Many lifters have a guilt complex about the amount of training they do. If they don’t workout their benches or squats so many times per week, they doubt they will progress. To handle this guilt, light days became an integral part of many lifters’ training regimes. Now a person can conquer this guilt and train their bench and squat multiple times per week. The deadlift is left out for now because most people train it no more than once per week because of the stress it puts on the body. If your heavy day top set is 300 x 10, your light day could be 70-80% of that or 225 x 10. You could do the same amount of reps as heavy days with a lighter weight or use a lighter weight with perhaps more reps. That could look like this: Heavy day = 350 x 5; Light day = 250 x 10. The scenarios are endless.

Aside from conquering guilt, lifters can use the light day to develop technique while using lighter weights. A lifter could include single rep attempts with 80% or so of max to get into the groove of the lift, so when heavy weights are used, this technique can be carried over. If a lifter is trying to change his/her technique, like a wider grip in the bench, or change their squat stance, the light day can provide an excellent opportunity to get invaluable practice time in. My example of 80% was only for illustrative purposes. This can vary as long as it is light enough to not stress the lifter and heavy enough to be a reasonable challenge to the lifter.

Light days can also be used to include exercises in your routine other than the big three. To save wear and tear on the back yet still work the quads, a lifter could perform leg presses. Instead of regular benches, try feet off the floor benches, close grips, dumbbells, or some pec deck machine. This can inject variety in a routine and also enable a lifter to target a weak area of the lift with an assistance move. Bodybuilding type workouts can be done on light days as long as the workout is indeed light, or the purpose of the light day is defeated. Here you could work the lats, triceps, traps, etc.

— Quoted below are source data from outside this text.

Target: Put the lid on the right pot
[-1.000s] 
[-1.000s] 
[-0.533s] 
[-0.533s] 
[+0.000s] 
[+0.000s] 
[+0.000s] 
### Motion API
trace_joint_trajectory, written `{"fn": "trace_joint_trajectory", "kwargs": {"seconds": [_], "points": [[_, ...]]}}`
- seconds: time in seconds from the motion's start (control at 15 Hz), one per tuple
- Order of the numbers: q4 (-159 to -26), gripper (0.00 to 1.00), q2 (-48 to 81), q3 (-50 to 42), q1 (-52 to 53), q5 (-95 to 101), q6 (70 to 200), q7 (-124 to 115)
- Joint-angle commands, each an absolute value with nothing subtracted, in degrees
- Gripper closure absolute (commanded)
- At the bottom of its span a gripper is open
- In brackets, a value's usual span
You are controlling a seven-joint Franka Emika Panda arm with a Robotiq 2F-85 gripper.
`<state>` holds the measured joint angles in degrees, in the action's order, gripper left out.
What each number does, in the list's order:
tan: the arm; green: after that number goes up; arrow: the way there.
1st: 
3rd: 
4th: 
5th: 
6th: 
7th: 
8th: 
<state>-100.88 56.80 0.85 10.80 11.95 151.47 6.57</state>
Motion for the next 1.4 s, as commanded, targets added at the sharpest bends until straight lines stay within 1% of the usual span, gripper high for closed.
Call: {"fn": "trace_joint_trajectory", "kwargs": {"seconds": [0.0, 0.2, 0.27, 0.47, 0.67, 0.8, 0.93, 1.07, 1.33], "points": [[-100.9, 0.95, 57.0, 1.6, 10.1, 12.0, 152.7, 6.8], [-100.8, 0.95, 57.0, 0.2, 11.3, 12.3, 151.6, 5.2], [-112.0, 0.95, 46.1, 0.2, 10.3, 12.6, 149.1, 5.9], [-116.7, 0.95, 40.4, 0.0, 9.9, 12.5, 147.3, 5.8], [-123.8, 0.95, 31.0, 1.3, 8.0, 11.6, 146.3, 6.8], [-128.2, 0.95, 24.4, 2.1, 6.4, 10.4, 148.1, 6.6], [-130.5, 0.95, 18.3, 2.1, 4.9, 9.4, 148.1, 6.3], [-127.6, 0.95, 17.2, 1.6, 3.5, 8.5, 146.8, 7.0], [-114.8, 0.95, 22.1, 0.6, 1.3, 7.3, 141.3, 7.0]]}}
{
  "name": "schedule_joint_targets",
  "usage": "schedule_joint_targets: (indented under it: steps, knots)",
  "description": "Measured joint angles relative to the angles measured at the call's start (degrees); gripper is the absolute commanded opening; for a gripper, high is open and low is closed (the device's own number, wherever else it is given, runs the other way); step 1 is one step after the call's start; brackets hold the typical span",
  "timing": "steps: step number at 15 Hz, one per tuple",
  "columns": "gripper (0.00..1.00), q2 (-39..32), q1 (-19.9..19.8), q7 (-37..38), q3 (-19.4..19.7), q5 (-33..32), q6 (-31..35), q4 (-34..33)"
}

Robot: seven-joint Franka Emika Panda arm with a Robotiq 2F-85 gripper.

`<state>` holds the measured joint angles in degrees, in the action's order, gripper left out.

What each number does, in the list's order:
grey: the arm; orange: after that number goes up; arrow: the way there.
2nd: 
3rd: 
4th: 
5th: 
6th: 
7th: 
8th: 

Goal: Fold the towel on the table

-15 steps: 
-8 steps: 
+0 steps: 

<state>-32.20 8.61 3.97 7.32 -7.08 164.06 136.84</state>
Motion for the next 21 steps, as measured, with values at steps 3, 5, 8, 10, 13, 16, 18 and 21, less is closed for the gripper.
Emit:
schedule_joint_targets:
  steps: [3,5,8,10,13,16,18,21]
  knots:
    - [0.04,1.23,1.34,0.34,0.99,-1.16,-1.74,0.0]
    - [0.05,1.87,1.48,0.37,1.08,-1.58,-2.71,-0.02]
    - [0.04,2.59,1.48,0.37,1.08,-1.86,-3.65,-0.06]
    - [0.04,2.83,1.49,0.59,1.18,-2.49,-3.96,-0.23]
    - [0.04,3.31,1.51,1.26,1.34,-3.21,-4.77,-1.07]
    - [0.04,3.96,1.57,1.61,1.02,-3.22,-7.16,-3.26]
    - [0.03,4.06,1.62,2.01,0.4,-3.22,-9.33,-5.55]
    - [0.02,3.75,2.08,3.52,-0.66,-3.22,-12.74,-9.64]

Since light days by definition are light and not intense, do they really do any good? Are we basically wasting our time having light days? To some extent, yes. I believe that a lifter can gain on one workout per week per lift. Mega-bencher, Chris Confessore, is a classic example of this. Chris benches once per week, the other days he does assistance work for the bench. Witness his long list of world records and triple bodyweight benches. Many lifters just feel a need to train each lift multiple times per week. When results don’t come, they workout more. Very seldom does a lifter dare to explore the opposite end of the spectrum, that is, workout less. Back to the deadlift for a moment. If most lifters train deadlifts only once per week and gain sufficiently, why can’t the same strategy be used for the bench and squat? Maybe we’re on to something here! To an extent, light days are a way of working out less. They can provide time to develop technique and work weak areas of a lift and help a lifter recuperate from his workouts. Less is more in powerlifting! Having only one heavy or intense weight session per week necessitates the lifter works hard on that one session. Without hard work, little will be accomplished and you cannot make it up with more training.

For lifters who don’t include light days in their routines and are not progressing as they feel they should, try some of my suggestions. If you are using light days and still are not progressing up to your expectations, try eliminating light days all together. For younger lifters, recuperation is not as big a concern. For older lifters and particularly the increasing amount of drug-free lifters, recuperation is a bigger concern. The concept of light days is in widespread use in powerlifting. Try some of my suggestions in your routine if you’re not gaining as well as you would like before adding more training. Also, don’t let a more-is-better guilt complex stop you from exploring a method that can help you reap more results with less work.